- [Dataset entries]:
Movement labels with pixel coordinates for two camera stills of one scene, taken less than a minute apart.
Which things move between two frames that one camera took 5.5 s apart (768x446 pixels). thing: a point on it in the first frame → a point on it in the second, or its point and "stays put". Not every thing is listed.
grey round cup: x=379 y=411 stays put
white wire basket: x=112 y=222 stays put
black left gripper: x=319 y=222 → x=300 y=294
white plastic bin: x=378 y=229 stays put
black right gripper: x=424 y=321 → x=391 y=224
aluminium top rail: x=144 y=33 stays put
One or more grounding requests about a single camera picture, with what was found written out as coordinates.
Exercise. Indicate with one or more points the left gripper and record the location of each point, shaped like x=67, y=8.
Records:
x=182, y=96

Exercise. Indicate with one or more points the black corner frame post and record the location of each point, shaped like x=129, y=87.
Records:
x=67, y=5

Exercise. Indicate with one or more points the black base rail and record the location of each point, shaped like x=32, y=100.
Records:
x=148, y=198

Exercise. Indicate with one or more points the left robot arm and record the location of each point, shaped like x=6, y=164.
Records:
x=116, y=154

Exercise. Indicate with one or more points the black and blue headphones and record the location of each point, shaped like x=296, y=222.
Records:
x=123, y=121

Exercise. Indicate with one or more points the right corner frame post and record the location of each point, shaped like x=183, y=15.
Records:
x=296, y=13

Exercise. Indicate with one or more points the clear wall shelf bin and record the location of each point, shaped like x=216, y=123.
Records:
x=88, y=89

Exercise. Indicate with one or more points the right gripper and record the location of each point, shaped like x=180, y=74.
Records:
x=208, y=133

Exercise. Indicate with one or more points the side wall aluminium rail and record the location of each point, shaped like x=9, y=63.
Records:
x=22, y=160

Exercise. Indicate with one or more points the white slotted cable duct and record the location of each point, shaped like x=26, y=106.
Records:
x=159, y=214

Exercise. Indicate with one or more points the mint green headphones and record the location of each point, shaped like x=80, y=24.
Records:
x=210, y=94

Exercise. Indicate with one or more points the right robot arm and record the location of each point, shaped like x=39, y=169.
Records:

- [Exercise]: Each entry above has to be transcribed exactly as it appears.

- [Solution to the exercise]:
Movement labels with pixel coordinates for two camera stills of one scene, taken less than a minute apart.
Which things move between two frames that one camera took 5.5 s apart (768x446 pixels). thing: a point on it in the first frame → a point on it in the second, or its point and "stays put". Not every thing is listed.
grey round cup: x=379 y=411 stays put
white wire basket: x=112 y=222 stays put
black left gripper: x=319 y=222 → x=300 y=294
white plastic bin: x=378 y=229 stays put
black right gripper: x=424 y=321 → x=391 y=224
aluminium top rail: x=144 y=33 stays put
One or more grounding requests about a single camera picture, with what was found written out as coordinates.
Exercise. Indicate with one or more points the left gripper and record the location of each point, shaped like x=67, y=8.
Records:
x=182, y=96

Exercise. Indicate with one or more points the black corner frame post and record the location of each point, shaped like x=129, y=87.
Records:
x=67, y=5

Exercise. Indicate with one or more points the black base rail and record the location of each point, shaped like x=32, y=100.
Records:
x=148, y=198

Exercise. Indicate with one or more points the left robot arm and record the location of each point, shaped like x=6, y=164.
Records:
x=116, y=154

Exercise. Indicate with one or more points the black and blue headphones and record the location of each point, shaped like x=296, y=222.
Records:
x=123, y=121

Exercise. Indicate with one or more points the right corner frame post and record the location of each point, shaped like x=183, y=15.
Records:
x=296, y=13

Exercise. Indicate with one or more points the clear wall shelf bin and record the location of each point, shaped like x=216, y=123.
Records:
x=88, y=89

Exercise. Indicate with one or more points the right gripper and record the location of each point, shaped like x=180, y=74.
Records:
x=208, y=133

Exercise. Indicate with one or more points the side wall aluminium rail and record the location of each point, shaped like x=9, y=63.
Records:
x=22, y=160

Exercise. Indicate with one or more points the white slotted cable duct and record the location of each point, shaped like x=26, y=106.
Records:
x=159, y=214

Exercise. Indicate with one or more points the mint green headphones and record the location of each point, shaped like x=80, y=24.
Records:
x=210, y=94

Exercise. Indicate with one or more points the right robot arm and record the location of each point, shaped like x=39, y=169.
Records:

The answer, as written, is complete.